Protein / Small Molecule The ability to detect small molecule binding to a protein is of great interest for drug discovery applications. i) Proteins immobilized on surfaces modified with maleic anhydride copolymers maintain their functionality and can be used for small molecule binding assays, ii) Low non-specific binding of small molecules to EMA An experiment was conducted to prove this. Two model systems were chosen for these studies: fluorescein-biotin or biotin binding to streptavidin and drug binding to human serum albumin.

  Streptavidin was immobilized on EMA-coated LID microplates by incubating the wells with a solution of 25 μg / ml protein in acetate buffer (20 mM, pH 5.5) for 15 minutes. As a negative control, additional wells were blocked with ethanolamine. In a LID instrument, the binding of the small molecule fluorescein-biotin (“Fl-biotin”, 831 Da) was monitored as a function of time. A 100 nM solution of Fl-biotin in PBS was introduced into each well and allowed to bind for several minutes. FIG. 11 shows a plot of the results. This data has been corrected for the effect of bulk refractive index by subtracting the response from the negative control well. For fluorescein-biotin binding, a response of 48 pm ± 2 pm was observed with a signal to noise ratio greater than 200. FIG. 12 shows the results of a similar experiment performed on the small molecule biotin. For negative control wells (well H) that did not contain streptavidin, the positive control wells (BF) had a signal-to-noise ratio of about 50 and a response of about 5 pm for biotin binding. showed that. This experiment was repeated for each column of the plate and similar results were obtained. These results demonstrate that small molecule binding experiments can be performed on proteins immobilized on EMA.
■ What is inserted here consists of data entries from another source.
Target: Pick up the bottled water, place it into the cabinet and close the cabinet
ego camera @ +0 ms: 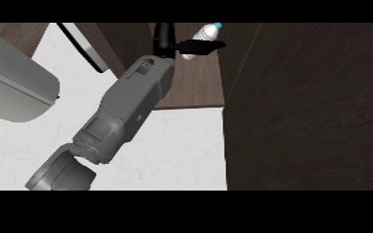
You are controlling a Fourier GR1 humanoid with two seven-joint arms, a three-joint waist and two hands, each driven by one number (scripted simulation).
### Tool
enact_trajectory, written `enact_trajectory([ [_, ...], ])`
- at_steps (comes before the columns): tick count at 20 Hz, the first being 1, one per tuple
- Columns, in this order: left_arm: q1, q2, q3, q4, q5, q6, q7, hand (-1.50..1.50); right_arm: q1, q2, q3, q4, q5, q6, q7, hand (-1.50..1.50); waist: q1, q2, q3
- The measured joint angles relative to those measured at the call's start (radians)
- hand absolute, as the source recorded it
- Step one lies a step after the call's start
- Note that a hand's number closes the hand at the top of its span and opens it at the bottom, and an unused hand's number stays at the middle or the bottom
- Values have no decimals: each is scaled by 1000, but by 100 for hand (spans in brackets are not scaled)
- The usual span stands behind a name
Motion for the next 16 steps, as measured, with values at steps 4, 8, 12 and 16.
enact_trajectory([
  [4,30,2,2,-60,30,-74,-7,-150,-4,7,17,-2,-1,-1,10,-150,9,-6,0],
  [8,79,-1,-22,-127,44,-117,-2,-150,-2,3,24,-8,-5,-9,31,-150,22,-10,0],
  [12,156,-2,-72,-249,56,-116,36,-150,7,14,41,-7,-6,-6,33,-150,36,-18,0],
  [16,255,-2,-130,-403,71,-102,78,-150,1,13,50,-9,-8,-20,51,-150,49,-21,0],
])
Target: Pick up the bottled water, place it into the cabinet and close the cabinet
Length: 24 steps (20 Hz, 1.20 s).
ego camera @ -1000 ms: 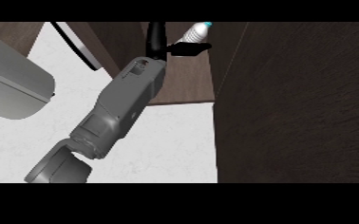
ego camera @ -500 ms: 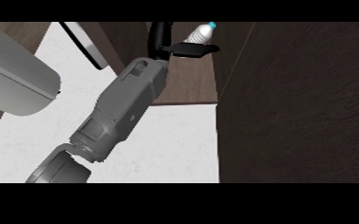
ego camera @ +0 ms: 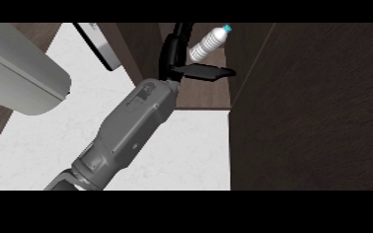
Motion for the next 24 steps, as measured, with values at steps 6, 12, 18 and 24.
enact_trajectory([
  [6,186,7,-89,-250,-18,39,43,-150,0,10,25,-4,2,-18,6,-150,12,-3,0],
  [12,400,53,-178,-522,-46,65,92,-150,-34,4,43,-5,7,-44,33,-150,16,-1,0],
  [18,582,126,-235,-744,-68,89,123,-150,-44,-56,126,-6,19,9,84,150,19,1,0],
  [24,757,216,-256,-922,-74,82,114,-150,-48,-113,232,-15,33,66,123,150,16,2,-1],
])
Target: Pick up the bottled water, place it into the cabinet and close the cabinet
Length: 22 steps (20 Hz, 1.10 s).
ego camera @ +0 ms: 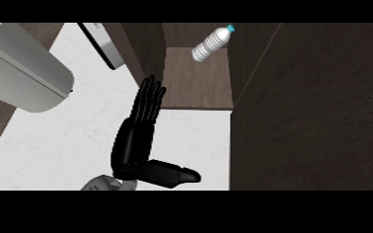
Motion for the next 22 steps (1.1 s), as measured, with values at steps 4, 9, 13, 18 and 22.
enact_trajectory([
  [4,80,48,6,-96,-4,1,-1,-150,-1,-6,111,-5,19,3,51,150,-5,1,0],
  [9,177,122,32,-195,8,-21,-8,-150,-36,4,252,-15,71,-18,115,150,-5,0,-1],
  [13,246,164,62,-234,27,-56,-36,-150,-71,28,358,-49,174,-61,169,150,-7,0,-2],
  [18,334,206,100,-282,48,-90,-72,-150,-106,55,468,-72,270,-127,262,150,-9,-2,-3],
  [22,375,238,137,-311,78,-119,-75,-150,-188,72,498,-70,297,-158,324,150,-5,-4,-4],
])
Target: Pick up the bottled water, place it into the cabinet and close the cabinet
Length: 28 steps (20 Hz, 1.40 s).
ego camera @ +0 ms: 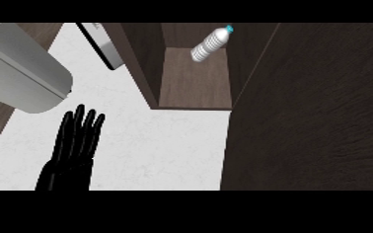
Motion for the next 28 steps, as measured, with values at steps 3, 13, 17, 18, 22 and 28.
enact_trajectory([
  [3,31,28,28,-22,21,-21,0,-150,-74,8,17,0,9,-6,55,150,6,-2,0],
  [13,113,87,96,-51,68,-99,-27,-150,-370,41,125,32,64,-34,222,150,20,-4,-4],
  [17,137,105,118,-62,84,-125,-34,-150,-460,13,161,41,78,-58,262,150,24,-2,-5],
  [18,146,107,118,-65,86,-132,-36,-150,-479,5,165,40,80,-63,275,150,24,-2,-5],
  [22,163,124,142,-58,104,-167,-45,-150,-532,-26,175,41,81,-66,288,150,30,2,-6],
  [28,171,135,158,-67,117,-195,-53,-150,-579,-48,174,42,73,-52,303,150,45,9,-7],
])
  In another series of experiments, the drugs digitoxin (765 Da) and warfarin (308 Da) against human serum albumin (HSA, a protein involved in drug transport in blood) immobilized on 96-well microplates coated with EMA. ) Was measured using LID detection. HSA was immobilized on the surface of the sensor by incubating the wells with a solution of 60 μg / ml protein in acetate buffer (20 mM, pH 5.5) for 15 minutes. As a negative control, additional wells were blocked with ethanolamine. After thorough washing with PBS buffer and water, the residual reactor was blocked by incubating the wells with ethanolamine (200 mM, pH 9.2) for 10 minutes. Plates were docked into LID instrument and equilibrated with 100 μl / well of buffer solution (97% PBS / 3% DMSO). 100 μl digitoxin (200 μM) in buffered aqueous solution (97% PBS / 3% DMSO) was added to each well, mixed well and allowed to bind for several minutes. As shown in FIG. 13A, positive control wells (AF) are reproducible at a response of approximately 10 pm, compared to negative control wells (G and H) that do not have HSA immobilized. It showed a certain shift. In another set of experiments, digitoxin binding was shown to be dose dependent and saturable (see FIG. 13B). Concentrations as low as 6 μM (meaning that about 30% of the binding sites will be occupied based on the equilibrium dissociation constant (Kd) reported for digitoxin binding to HSA) were also successfully detected. Scatchard analysis of the data showed a Kd of 16 μM, which is in good agreement with the reported 16.5 μM Kd.

  A similar set of experiments was performed with the drug warfarin. As shown in FIG. 14A, a response of about 3 pm was observed in the four positive control wells (EH) versus the three negative control wells (BD). In a control experiment, a buffer blank was introduced into each well instead of a solution of warfarin. As shown in FIG. 14B, no significant shift in response was observed between the positive and negative control wells.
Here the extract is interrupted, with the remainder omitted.